Der Name Schnuppe von Gwinner dürfte jeder Patchworkerin wohl bekannt sein, schon durch ihre Bücher. Inzwischen näht sie aber keine Quilts mehr, sie hat sich in ein andere Richtung bewegt. Es hat mich gefreut, dass sie bereit war, sich interviewen zu lassen und uns davon zu erzählen.
Sie sind studierte Kunsthistorikerin. Was hat Sie an diesem Studium gereizt?
Journalismus oder Kunst – zwischen diesen beiden konnte ich mich nicht entscheiden. Meine Mutter war als Textildesignerin sehr erfolgreich – das hat mich genauso „angesteckt“ wie die Profession des Korrespondenten für Die Zeit und den WDR, der seinerzeit im gleichen Haus wie meine Familie in Rom wohnte. Er vermittelte mir schon in der Schulzeit entsprechende Praktika. Als es dann mit dem Studium losging, arbeitete ich in den Sommer-Semesterferien häufig im Museum für Kunst & Gewerbe Hamburg – besonders gern bei Maritheres Preysing im Department Textil.
Das Reizvollste im Studium – und bis heute – ist mir die thematische Recherche. Ich liebe es, Neues zu beginnen und den Themen auf den Grund zu gehen.
1985 haben Sie mit anderen die Patchwork Gilde gegründet. Bitte erzählen Sie uns aus dieser Zeit.
In aller Kürze und so aus der Erinnerung war es so: 1983 gründeten Beatrijs Sterk und Dietmar Laue das Magazin „Deutsches Textilforum“ (TF) in Hannover. Eine Redaktion, der ich bis 1987 als freie Mitarbeiterin angehörte, veröffentlichte 4 Themenhefte im Jahr. Darüber hinaus veranstaltete TF internationale Konferenzen und Workshops zu diversen Textilthemen. 1984 wirkte ich am Themenheft „Patchwork-Quilt“ mit. Es erfuhr mehrere Auflagen, weil es zu dieser Zeit als erstes Medium viele relevante Protagonisten, Orte und Angebote, Kurse und Ausstellungen im deutschsprachigen Raum publizierte. Das traf den Nerv der Zeit! Viele Frauen und ein paar Männer in Deutschland, Österreich und der Schweiz, die sich damals mit Patchwork beschäftigten, meldeten sich in der Redaktion. So organisierten wir 1985 auch ein erstes bundesweites Treffen auf dem Weberhof Delmenhorst – mit großartiger Resonanz.

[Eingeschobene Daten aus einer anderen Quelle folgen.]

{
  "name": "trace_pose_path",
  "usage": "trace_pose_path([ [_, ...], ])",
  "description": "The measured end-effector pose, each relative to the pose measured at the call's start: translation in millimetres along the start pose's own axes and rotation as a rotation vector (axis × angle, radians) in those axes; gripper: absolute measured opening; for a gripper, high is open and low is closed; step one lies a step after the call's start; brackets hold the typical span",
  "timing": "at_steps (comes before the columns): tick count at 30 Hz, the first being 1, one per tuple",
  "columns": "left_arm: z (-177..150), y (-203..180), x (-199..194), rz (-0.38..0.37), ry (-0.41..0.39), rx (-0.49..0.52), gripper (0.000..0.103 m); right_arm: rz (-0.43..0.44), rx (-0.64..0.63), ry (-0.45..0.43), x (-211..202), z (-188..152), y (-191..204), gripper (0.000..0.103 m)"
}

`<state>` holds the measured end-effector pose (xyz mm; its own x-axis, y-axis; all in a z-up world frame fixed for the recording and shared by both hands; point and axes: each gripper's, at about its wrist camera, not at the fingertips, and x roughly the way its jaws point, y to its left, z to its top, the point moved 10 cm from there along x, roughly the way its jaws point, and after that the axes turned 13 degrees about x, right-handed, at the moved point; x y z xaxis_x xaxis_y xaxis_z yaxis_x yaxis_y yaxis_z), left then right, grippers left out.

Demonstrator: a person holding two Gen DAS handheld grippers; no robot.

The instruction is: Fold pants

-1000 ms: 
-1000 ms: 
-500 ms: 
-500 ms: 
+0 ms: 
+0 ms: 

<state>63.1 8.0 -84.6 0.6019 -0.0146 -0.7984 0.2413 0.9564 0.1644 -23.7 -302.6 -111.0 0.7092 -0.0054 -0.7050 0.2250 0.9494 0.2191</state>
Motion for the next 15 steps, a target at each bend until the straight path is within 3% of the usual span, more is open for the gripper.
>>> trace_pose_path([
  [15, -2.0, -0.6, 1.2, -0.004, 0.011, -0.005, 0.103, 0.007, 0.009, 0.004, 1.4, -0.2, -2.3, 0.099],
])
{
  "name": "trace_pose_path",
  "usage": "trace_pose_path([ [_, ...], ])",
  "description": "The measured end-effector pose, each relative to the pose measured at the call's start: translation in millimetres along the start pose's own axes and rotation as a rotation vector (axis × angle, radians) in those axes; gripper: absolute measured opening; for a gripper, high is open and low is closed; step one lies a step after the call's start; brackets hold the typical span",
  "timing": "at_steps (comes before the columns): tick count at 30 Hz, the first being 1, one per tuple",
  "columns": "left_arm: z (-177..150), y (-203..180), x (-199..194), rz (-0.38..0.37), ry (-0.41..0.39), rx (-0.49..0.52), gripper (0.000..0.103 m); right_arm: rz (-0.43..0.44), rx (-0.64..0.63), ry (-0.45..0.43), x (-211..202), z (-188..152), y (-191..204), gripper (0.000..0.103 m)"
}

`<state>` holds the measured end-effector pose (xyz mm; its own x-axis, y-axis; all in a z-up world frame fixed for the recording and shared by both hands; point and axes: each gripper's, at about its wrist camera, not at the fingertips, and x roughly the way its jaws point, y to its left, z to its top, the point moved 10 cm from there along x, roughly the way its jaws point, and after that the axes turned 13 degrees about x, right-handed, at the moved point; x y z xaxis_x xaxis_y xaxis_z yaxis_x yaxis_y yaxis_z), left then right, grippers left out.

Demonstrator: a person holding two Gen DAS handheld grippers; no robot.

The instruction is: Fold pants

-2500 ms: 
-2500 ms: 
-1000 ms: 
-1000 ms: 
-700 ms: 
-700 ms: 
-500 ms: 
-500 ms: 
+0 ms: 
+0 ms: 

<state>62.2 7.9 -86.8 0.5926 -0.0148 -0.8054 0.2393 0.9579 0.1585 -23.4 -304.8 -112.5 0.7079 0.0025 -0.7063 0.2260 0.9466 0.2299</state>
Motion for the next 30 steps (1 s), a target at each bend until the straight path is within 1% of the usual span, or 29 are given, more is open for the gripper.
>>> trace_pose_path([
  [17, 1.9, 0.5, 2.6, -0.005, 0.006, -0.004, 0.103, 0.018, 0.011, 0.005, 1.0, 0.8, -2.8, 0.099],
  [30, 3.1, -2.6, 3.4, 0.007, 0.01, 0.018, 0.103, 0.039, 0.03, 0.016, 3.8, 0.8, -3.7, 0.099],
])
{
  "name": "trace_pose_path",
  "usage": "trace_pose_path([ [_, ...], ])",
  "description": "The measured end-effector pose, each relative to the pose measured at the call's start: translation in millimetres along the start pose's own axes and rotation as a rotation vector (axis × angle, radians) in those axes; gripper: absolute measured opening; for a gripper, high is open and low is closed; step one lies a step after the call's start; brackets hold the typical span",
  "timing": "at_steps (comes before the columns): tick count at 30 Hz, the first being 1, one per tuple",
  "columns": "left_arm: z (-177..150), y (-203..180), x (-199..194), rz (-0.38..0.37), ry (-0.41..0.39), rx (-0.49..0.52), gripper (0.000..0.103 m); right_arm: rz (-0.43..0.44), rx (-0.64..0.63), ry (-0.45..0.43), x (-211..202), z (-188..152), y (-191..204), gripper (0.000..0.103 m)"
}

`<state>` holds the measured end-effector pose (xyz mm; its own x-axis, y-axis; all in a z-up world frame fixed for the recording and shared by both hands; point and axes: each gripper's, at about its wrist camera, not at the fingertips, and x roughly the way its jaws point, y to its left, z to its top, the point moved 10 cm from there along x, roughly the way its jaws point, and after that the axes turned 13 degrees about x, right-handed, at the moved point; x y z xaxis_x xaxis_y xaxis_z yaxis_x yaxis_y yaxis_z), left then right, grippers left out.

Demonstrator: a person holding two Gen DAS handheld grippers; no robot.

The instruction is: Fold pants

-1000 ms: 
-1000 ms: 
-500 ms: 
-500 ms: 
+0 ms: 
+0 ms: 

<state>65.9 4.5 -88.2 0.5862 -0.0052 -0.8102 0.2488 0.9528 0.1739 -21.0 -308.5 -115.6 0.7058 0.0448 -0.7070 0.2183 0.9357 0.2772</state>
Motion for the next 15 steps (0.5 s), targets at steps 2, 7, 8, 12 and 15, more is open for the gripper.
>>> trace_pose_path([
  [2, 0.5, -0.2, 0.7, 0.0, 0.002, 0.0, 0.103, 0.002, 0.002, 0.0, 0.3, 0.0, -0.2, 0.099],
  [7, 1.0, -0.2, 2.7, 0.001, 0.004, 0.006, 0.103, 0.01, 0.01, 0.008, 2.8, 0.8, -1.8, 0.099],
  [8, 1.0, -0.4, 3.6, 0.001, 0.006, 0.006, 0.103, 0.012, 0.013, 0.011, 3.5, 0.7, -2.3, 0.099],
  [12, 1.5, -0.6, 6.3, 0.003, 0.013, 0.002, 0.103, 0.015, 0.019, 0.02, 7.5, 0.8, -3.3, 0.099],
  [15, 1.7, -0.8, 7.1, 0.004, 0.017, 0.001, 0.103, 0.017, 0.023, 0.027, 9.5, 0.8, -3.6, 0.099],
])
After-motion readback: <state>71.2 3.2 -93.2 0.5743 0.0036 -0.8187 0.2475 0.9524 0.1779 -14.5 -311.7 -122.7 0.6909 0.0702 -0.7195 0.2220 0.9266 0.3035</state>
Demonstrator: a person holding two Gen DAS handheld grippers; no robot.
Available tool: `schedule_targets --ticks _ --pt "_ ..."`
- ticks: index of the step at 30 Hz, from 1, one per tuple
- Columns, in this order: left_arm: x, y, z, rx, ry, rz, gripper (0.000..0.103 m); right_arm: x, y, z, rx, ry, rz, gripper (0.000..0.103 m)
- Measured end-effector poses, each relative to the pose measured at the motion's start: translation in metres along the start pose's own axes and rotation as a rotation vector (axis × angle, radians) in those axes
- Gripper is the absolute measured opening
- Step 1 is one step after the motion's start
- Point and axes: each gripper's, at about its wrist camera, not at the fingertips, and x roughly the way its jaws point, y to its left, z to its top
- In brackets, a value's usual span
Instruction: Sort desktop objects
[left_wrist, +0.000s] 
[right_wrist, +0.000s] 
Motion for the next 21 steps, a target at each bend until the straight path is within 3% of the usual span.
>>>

Für die Verbreitung des Patchworks in den 80er Jahren spielte auch der Münchner Verein für Fraueninteressen eine große Rolle, ebenso wie die Volkshochschulen bundesweit, in Hamburg mit Chrilla Wendt und Christine Bell in der ersten Reihe.
Aus der Zusammenarbeit mit dem Textilmuseum Max Berk in Heidelberg und der Biennale-Gründerin Doris Winter ergab sich die Ausstellung der Heidelberger Quiltbiennalen von 1985 und 1987 in der Dreieinigkeits-Kirche im Hamburger Stadtteil St. Georg. Im November 1985, an meinem 31. Geburtstag, gründeten wir gemeinsam mit circa 30 Patchworkerinnen aus allen Teilen West-Deutschlands die Deutsche Pachtworkgilde e.V.!
Das war auch der Startschuss für ein eigenes Mitteilungsblatt, dessen Redaktion vier Mal im Jahr nicht nur zusammen kam, um die eingesammelten und geschriebenen Inhalte zu bearbeiten. Diese mussten auch am Kopierer von Hand vervielfältigt und mit einzeln eingeklebten, bunten Fotos von Patchworkquilts ergänzt werden. Dann wurden die Hefte zusammengestellt, in DIN A4-Umschläge gesteckt und an eine stetig wachsende Community versand. Wie ich lese, sind es heute 6000 Mitglieder! Da dürfen wir wirklich dankbar sein, dass es im Druckwesen seither doch einen erheblichen technischen Fortschritt gibt!
Sie haben dann selbst auch Patchworkquilts genäht?
Naja, eigentlich nicht wirklich. Als Hobby hatte ich früher sehr skurrile ausgestopfte Fantasietier-Trophäen aus Stoffresten genäht. Die theoretische Beschäftigung mit Patchwork machte mich dann doch neugierig und ich besorgte mir ein Anleitungsbuch.
So nähte ich zuerst ein riesiges Hexagon-Patchwork mit der Hand über Schablonen – ich konnte einfach nicht aufhören!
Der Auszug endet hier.